Просыпаюсь оттого, что Роберт стягивает с меня трусики и сорочку. Целует и поглаживает соски. Мое тело начинает просыпаться от его ласк. Хочется выкинуть из головы чужие мысли и ни о чем не думать. Секс – отличное лекарство.
Обычно по утрам я делаю ему минет, а затем он доводит меня до оргазма языком, но в последнее время Роберт придумал кое-что получше.
Вот и сейчас я встаю и сажусь сверху в привычное положение. Его голова у меня между ног, а его утренняя эрекция рядом с моим ртом.
Роберт первый прикасается ко мне губами, я тоже облизываю головку члена так, как будто это самое сладкое мороженое на свете. Роберт водит языком так рьяно, что я не могу взять член полностью в рот – не получается контролировать дыхание от приятных ощущений. Я вожу по его твёрдому стволу рукой, из моего рта все время вырываются стоны.
Думаю, что поза 69 – это соревнование между двумя: кто выдержит накал и сможет продолжать ласкать партнера, отбрасывая мысли о собственном удовольствии. Я эту схватку проигрываю.
Пытаюсь перестать сосредотачиваться на том, что он там делает своим языком с моим напряженным клитором, готовым вот-вот взорваться. И, наконец, беру член глубоко в рот, Роберт ослабляет хватку, тяжело дышит, теперь он гладит меня только пальцами. Ну вот, кажется, победа за мной?
Я усиленно продолжаю, но через минуту он снова раздвигает половые губы и прислоняется языком к горячему клитору, одновременно с этим вводит в меня два пальца: сразу в две моих дырочки. Он прежде никогда так не делал. Эти новые ощущения сбивают меня с толку.
Для меня анальный секс – табу, и я была рада, что Роберт даже не пробует мне такое предлагать.

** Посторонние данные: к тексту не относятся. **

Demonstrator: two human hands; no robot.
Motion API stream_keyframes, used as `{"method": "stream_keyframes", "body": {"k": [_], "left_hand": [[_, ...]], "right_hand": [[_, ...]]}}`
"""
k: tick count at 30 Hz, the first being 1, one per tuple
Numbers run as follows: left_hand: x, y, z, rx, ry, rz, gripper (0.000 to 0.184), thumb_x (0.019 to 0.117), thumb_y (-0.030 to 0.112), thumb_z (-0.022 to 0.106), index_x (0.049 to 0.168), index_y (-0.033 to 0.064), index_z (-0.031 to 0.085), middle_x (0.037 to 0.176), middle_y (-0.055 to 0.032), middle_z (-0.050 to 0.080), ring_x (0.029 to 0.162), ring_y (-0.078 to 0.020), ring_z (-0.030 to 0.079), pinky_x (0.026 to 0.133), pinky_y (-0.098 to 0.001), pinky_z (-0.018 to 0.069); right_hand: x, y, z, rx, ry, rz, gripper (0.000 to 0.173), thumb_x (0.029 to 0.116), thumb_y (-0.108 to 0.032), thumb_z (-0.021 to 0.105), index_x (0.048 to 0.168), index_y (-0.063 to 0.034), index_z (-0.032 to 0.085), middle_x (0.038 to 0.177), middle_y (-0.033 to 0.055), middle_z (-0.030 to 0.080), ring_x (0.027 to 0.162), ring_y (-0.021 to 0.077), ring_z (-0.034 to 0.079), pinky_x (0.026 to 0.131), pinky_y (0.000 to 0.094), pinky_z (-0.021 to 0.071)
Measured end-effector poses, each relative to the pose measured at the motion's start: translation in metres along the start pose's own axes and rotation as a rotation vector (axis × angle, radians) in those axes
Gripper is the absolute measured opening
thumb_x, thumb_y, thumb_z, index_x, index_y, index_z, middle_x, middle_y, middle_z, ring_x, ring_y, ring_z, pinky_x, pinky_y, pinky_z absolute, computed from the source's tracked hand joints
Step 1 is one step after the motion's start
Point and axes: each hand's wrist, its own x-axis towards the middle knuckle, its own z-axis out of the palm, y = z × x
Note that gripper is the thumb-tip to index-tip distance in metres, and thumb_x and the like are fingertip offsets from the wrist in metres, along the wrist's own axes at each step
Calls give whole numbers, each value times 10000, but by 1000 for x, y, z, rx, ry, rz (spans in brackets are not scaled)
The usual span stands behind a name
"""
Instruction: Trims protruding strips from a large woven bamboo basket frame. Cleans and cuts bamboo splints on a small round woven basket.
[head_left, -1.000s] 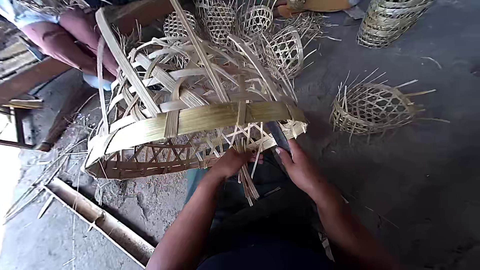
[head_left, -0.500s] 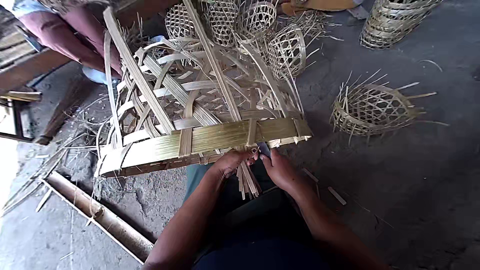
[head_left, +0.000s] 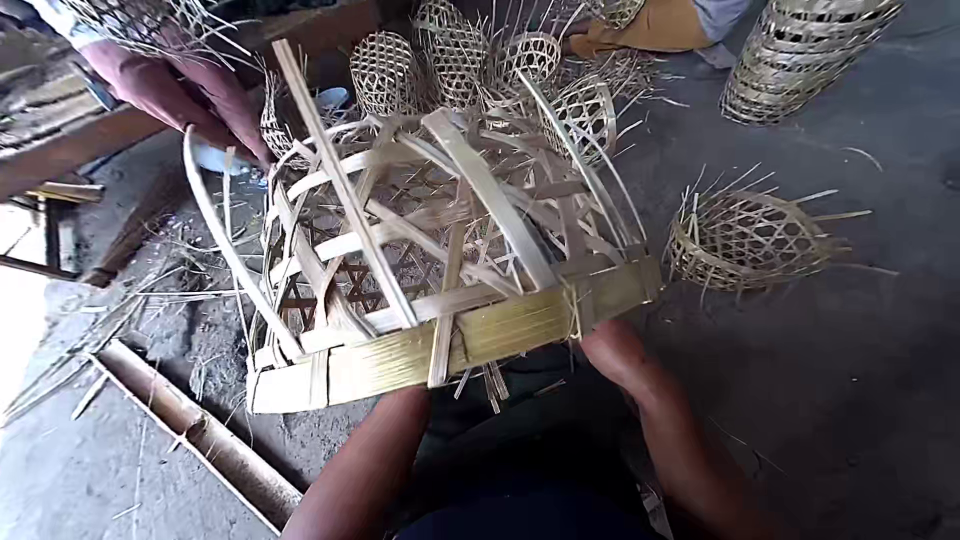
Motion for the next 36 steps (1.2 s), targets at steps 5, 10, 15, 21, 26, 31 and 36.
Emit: {"method": "stream_keyframes", "body": {"k": [5, 10, 15, 21, 26, 31, 36], "left_hand": [[15, -3, 18, -195, -60, -93, 222, 1049, 126, 492, 1137, 45, 680, 991, -5, 734, 925, -69, 681, 849, -266, 543], [28, -15, 16, -502, -89, -82, 203, 1071, 119, 454, 977, 76, 628, 793, 18, 629, 729, -73, 610, 741, -237, 533], [31, -18, 16, -473, -90, -64, 196, 1063, 113, 468, 953, 80, 627, 784, 27, 614, 716, -67, 591, 734, -230, 521], [33, -23, 11, -433, -93, -85, 213, 1077, 138, 449, 946, 99, 612, 773, 38, 602, 709, -60, 586, 725, -223, 517], [27, -20, 16, -330, -191, -74, 129, 1041, 156, 520, 982, 107, 624, 790, 69, 631, 711, -39, 602, 715, -222, 524], [17, -15, 16, -440, -123, 77, 179, 1050, 195, 522, 1012, 91, 663, 762, 52, 620, 690, -54, 591, 703, -230, 525], [-6, 16, -13, -286, 134, 57, 182, 1028, 135, 529, 1029, 43, 687, 699, 46, 611, 589, -38, 542, 608, -211, 491]], "right_hand": [[-9, -6, 1, -13, 19, -28, 408, 1107, -300, 423, 1304, 23, 575, 1046, 211, 674, 1006, 323, 674, 925, 513, 517], [-12, 15, 22, 33, -51, -25, 501, 1105, -339, 420, 1551, -115, 382, 1062, 189, 686, 936, 324, 689, 878, 523, 540], [-2, 15, 48, -4, 7, -17, 490, 1113, -309, 392, 1535, -59, 397, 1083, 222, 699, 1028, 377, 693, 929, 539, 529], [16, -4, 46, -18, -42, 8, 447, 1116, -296, 393, 1454, -6, 436, 1133, 234, 674, 1104, 364, 668, 980, 518, 508], [38, -13, 43, -45, -94, 59, 429, 1098, -255, 440, 1378, 70, 449, 1168, 258, 651, 1162, 378, 643, 1012, 527, 495], [46, 6, 39, 164, -71, -21, 413, 1102, -303, 435, 1368, 13, 467, 1016, 190, 645, 897, 298, 665, 852, 490, 538], [17, -2, 0, 57, 46, 29, 403, 1109, -312, 425, 1349, 3, 503, 1012, 219, 652, 951, 354, 666, 878, 541, 520]]}}
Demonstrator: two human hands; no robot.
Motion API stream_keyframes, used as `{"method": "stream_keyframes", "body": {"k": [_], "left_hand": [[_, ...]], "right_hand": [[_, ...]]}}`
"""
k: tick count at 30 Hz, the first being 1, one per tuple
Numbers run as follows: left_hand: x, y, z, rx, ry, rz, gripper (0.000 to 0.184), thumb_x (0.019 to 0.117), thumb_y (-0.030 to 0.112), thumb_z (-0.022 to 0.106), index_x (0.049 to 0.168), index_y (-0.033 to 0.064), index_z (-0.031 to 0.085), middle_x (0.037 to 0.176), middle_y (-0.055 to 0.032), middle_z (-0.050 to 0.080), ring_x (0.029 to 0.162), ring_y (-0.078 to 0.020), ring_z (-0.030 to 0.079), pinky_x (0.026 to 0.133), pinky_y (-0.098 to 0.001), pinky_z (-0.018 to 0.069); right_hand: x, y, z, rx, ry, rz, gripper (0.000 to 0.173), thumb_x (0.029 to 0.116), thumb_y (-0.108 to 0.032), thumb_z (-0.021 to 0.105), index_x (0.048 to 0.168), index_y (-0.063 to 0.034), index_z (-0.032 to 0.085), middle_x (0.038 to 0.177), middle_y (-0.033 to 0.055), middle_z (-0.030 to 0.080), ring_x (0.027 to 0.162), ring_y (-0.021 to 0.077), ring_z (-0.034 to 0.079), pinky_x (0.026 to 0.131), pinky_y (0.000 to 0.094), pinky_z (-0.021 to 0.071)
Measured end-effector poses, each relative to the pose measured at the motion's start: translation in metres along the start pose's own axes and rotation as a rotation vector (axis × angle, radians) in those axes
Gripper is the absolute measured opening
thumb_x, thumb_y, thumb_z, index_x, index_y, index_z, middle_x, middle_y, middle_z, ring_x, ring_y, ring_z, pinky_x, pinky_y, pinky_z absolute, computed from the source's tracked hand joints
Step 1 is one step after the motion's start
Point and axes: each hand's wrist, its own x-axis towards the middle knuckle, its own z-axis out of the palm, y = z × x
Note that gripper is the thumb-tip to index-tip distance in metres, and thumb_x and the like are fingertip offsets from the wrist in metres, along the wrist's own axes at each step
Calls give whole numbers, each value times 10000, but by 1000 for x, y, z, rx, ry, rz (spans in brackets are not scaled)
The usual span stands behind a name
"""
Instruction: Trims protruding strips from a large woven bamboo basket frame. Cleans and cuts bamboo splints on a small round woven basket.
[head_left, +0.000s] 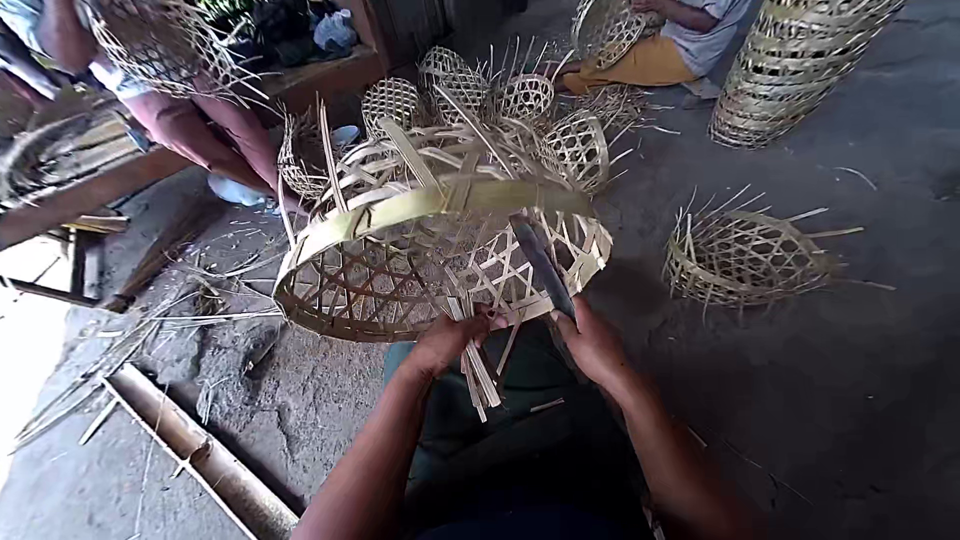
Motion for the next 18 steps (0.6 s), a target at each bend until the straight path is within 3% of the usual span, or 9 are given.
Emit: {"method": "stream_keyframes", "body": {"k": [2, 3, 5, 9, 13, 15, 18], "left_hand": [[4, 5, 2, 205, 63, -126, 208, 1055, 137, 527, 1086, 15, 692, 793, -10, 719, 684, -70, 656, 673, -251, 542], [7, 6, 6, 271, 41, -180, 215, 1055, 156, 533, 1121, 20, 686, 926, -24, 763, 826, -75, 703, 779, -283, 556], [14, 5, 16, 293, -10, -242, 199, 1048, 167, 560, 1139, 30, 673, 1056, -25, 761, 981, -68, 706, 884, -293, 553], [26, -8, 25, 47, -89, -234, 230, 1078, 147, 482, 1111, 7, 661, 952, -54, 762, 878, -112, 720, 792, -286, 573], [33, -36, 15, -188, -104, -246, 174, 1061, 149, 518, 1047, 43, 655, 813, -11, 675, 740, -95, 655, 714, -256, 565], [33, -40, 13, -208, -118, -236, 149, 1053, 143, 534, 1019, 59, 652, 797, 0, 658, 731, -89, 643, 710, -248, 559], [33, -43, 12, -187, -149, -195, 122, 1030, 122, 549, 983, 75, 651, 778, 19, 646, 715, -76, 627, 706, -234, 545]], "right_hand": [[-7, -5, -12, -61, 16, 9, 412, 1112, -313, 421, 1377, -5, 489, 1024, 233, 661, 984, 379, 672, 892, 560, 518], [-9, -8, -17, -82, 19, 13, 432, 1113, -314, 419, 1408, -4, 476, 1050, 248, 667, 1023, 397, 670, 916, 573, 511], [-13, -14, -21, -135, 18, 14, 445, 1115, -327, 411, 1434, -22, 465, 1061, 252, 675, 1043, 410, 674, 922, 583, 510], [-23, -21, -22, -175, 19, -15, 435, 1115, -330, 407, 1441, -45, 454, 1011, 236, 683, 991, 406, 687, 891, 569, 526], [-30, 4, -2, -50, -40, -74, 504, 1107, -334, 418, 1549, -99, 362, 1060, 214, 685, 980, 376, 689, 886, 557, 535], [-32, 17, 16, -23, -91, -44, 534, 1108, -328, 414, 1594, -133, 309, 1109, 216, 689, 1022, 381, 691, 917, 560, 534], [-30, 23, 36, -7, -107, -7, 525, 1114, -306, 400, 1591, -104, 315, 1146, 237, 685, 1073, 397, 682, 955, 560, 517]]}}
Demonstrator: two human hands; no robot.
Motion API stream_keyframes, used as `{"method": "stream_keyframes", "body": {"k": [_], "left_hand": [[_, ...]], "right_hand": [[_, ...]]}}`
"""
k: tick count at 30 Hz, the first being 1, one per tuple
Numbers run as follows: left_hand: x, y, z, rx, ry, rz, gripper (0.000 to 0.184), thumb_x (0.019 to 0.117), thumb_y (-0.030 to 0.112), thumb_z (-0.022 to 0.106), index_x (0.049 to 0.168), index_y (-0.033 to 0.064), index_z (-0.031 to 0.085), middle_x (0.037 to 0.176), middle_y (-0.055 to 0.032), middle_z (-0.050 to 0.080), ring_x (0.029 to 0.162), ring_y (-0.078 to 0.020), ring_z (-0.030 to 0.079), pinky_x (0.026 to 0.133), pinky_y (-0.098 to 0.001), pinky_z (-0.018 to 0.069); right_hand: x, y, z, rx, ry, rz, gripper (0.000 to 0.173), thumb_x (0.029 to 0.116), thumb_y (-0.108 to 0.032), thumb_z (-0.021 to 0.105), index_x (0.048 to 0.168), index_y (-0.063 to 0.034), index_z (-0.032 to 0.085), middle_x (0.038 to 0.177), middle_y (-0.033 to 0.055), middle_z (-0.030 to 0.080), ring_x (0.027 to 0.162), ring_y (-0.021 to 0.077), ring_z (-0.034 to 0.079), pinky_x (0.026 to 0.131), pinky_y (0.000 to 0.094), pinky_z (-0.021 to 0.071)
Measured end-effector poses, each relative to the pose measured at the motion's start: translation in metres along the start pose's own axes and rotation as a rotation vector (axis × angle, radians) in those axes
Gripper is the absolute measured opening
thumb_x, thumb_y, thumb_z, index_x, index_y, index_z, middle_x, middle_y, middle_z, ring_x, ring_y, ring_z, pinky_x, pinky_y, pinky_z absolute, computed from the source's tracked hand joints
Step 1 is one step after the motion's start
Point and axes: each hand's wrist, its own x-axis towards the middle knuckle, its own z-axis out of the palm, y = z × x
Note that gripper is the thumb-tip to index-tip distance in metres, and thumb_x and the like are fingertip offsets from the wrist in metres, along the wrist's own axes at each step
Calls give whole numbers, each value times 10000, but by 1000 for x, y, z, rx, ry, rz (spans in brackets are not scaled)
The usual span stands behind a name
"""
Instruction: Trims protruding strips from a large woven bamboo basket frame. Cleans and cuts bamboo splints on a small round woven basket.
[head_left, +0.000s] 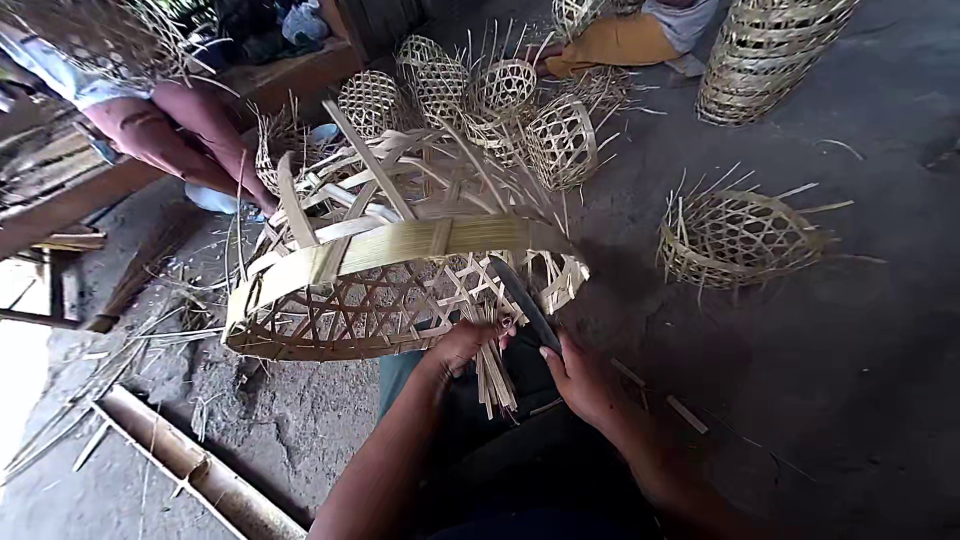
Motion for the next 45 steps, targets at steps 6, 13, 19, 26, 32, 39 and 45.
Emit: {"method": "stream_keyframes", "body": {"k": [6, 13, 19, 26, 32, 39, 45], "left_hand": [[2, -7, -5, 69, -38, 33, 112, 1017, 136, 562, 971, 87, 651, 771, 33, 650, 708, -70, 625, 715, -242, 541], [0, -4, -5, 106, -57, 48, 123, 1022, 140, 557, 966, 97, 658, 763, 48, 644, 699, -63, 616, 712, -237, 536], [-29, 18, 12, -82, 2, 275, 173, 996, 121, 522, 906, 120, 669, 740, 54, 641, 686, -41, 610, 687, -222, 532], [-121, 97, -9, 148, -91, 770, 381, 959, 582, 618, 1050, 216, 674, 752, 121, 612, 646, 13, 567, 622, -167, 494], [-216, 69, -63, 930, 679, 594, 238, 1047, 312, 540, 1076, 133, 694, 869, 105, 678, 694, 45, 580, 637, -168, 501], [-247, -21, -174, 1075, 1087, -295, 317, 1093, 308, 470, 1146, 127, 724, 892, -204, 698, 855, -431, 672, 772, -703, 474], [-206, -35, -181, 1011, 1171, -149, 768, 882, 415, 794, 1483, 40, 497, 1442, -319, 491, 1295, -519, 505, 1049, -674, 418]], "right_hand": [[29, -24, -3, -19, -60, 40, 451, 1118, -342, 384, 1295, 54, 509, 1115, 238, 640, 1106, 353, 645, 967, 502, 497], [44, -25, -2, 10, -93, 26, 414, 1108, -338, 414, 1212, 38, 551, 1090, 212, 635, 1048, 317, 646, 940, 491, 502], [39, -23, -3, 27, -106, 17, 444, 1104, -349, 431, 1283, 40, 547, 1098, 223, 642, 1011, 330, 656, 925, 512, 510], [54, -11, 5, 705, -227, 179, 202, 1100, -296, 477, 1122, -97, 454, 651, -40, 366, 445, 71, 361, 417, 228, 383], [65, -15, -2, 786, -282, 198, 161, 1104, -277, 468, 1078, -120, 445, 629, -55, 344, 430, 53, 343, 401, 208, 382], [68, -21, -1, 771, -293, 202, 147, 1098, -266, 485, 1114, -126, 443, 641, -44, 344, 427, 55, 338, 391, 206, 372], [68, -23, -2, 749, -275, 210, 140, 1096, -249, 492, 1122, -117, 453, 629, -42, 341, 426, 58, 335, 388, 210, 366]]}}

Но он все равно нашёл способ проникнуть в запретное место.
Да, видимо, Роберт не умеет проигрывать, я сдаюсь: кончаю первая с громким «Аааах». Оргазм длится дольше обычного, и ощущения острее.
Когда я прихожу в себя, довожу дело до конца: теперь меня никто не отвлекает. И у меня получается все быстро: он кончает мне в рот через пару минут. Я ложусь рядом с ним. Роберт говорит:
– Люблю твой вкус, он ни на что не похож.
Мурашки бегут по коже. Это, конечно, не признание в любви, но все равно приятно. Спрашиваю шутя:
– А ты многих женщин попробовал на вкус?
После продолжительного молчания отвечает:
– Я ни с кем больше не пробовал такую позу и ни одну женщину раньше так не целовал – не хотелось.
Не могу сдержать счастливую улыбку. Приятно такое слышать.
Мы первый раз за очень долгое время проводим весь день вместе. Гуляем по городу, кушаем в ресторанах, даже по магазинам ходим.
Роберт первый раз на улице берет меня за руку, моя ладонь горит от такого простого прикосновения. И почему такой жест не менее приятен, чем утренний оральный секс?
– Расскажешь, что вчера с тобой случилось? – спрашивает неожиданно, и я только в этот момент понимаю: я ведь забыла! Так увлеклась Робертом, что все мои переживания ушли на задний план. Отвечаю кратко:
– Я узнала, что моя мать очень плохой человек.
Смотрит серьезно. Хмурится, а мне хочется его поцеловать. Вот просто так: самой кинуться ему в объятья и утонуть.
– Не переживай, не всегда родители – самые лучшие люди на земле. И если они плохие, то это не значит, что ты такая же.
– Звучит так, как будто ты знаешь, о чем говоришь.
Роберт отпускает мою руку и тяжело выдыхает:
– Знаю.
Мы молча возвращаемся в отель, и хоть мы почти и не поговорили, есть ощущение, что я высказалась, и меня поняли. Поужинав в номере, мы просто ложимся спать, как вчера.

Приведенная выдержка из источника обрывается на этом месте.